The “elite” have become super rich because they have been more “clever,” even if that cleverness was put to use in misusing regulations (or lack of) to manipulate financial transactions. Forget all that; they are actually more altruistic than we give them credit for. They might not be donating to food banks or homeless shelters, but we need the super rich to create the tools for which the common folk can live “easier” lives, although the presence of livable wages is probably a greater indicator of an “easier” life than toys. Giving people laptops, cell phones and other time-wasting devices can keep people oblivious to the finer things in life that the rich enjoy in abundance, like healthy food and health care (Ben-Ami calls this the "greening" of the elite: they don't want "Everyone" to live "well," because they'll use up all the Earth's resources reserved for their class). But the fact is that the “elite” are becoming less and less creative when it comes to advancing technology to make us forget; they are merely improving on old technology. Accepting so-called “hybrids,” there has been no major advance in the basic technology of the automobile in 100 years, since they almost all still run on some form of petroleum; if we had an automobile that ran on water, that would be a technological breakthrough. Until science discovers how to harness energy from a less dangerous source than uranium and less polluting than carbon-based fuels to cover our needs into the next millennium, one which presumably turn fantasy into reality and allow humanity to explore other worlds to plunder, we will have to be satisfied with slight improvements that are becoming less and less accessible for many of us, especially in the health care arena if the Republicans have their way.
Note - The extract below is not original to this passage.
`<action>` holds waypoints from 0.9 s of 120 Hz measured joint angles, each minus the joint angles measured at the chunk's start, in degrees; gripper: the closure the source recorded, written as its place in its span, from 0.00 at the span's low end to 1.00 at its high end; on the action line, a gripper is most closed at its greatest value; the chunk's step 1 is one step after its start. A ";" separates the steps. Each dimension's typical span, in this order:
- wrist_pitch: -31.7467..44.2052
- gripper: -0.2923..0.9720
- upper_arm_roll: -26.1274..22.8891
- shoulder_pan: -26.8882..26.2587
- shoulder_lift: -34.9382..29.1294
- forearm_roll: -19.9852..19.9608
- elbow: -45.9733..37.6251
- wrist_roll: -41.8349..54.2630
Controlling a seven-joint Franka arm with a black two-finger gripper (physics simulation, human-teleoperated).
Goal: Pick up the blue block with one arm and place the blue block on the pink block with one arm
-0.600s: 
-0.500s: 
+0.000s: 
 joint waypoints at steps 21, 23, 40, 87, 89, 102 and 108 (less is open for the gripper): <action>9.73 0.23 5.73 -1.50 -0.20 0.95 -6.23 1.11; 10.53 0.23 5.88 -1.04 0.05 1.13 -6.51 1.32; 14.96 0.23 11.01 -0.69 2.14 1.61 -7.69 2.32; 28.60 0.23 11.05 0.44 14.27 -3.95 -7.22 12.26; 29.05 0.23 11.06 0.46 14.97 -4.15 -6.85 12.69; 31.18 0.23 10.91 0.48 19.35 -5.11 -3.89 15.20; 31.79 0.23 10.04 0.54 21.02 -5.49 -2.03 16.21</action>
The irony of the world of “Route 66” was that it was people who came face to face with misfortune who felt a greater desire to assist in alleviating it, because they felt a moral responsibility as human beings; the people who lived in the mansions on the hill were either completely oblivious or completely contemptuous. We are coming closer to a world where neither side cares—one side which is too distracted to notice, the other side that doesn’t want anyone to acknowledge that there is anything to care about.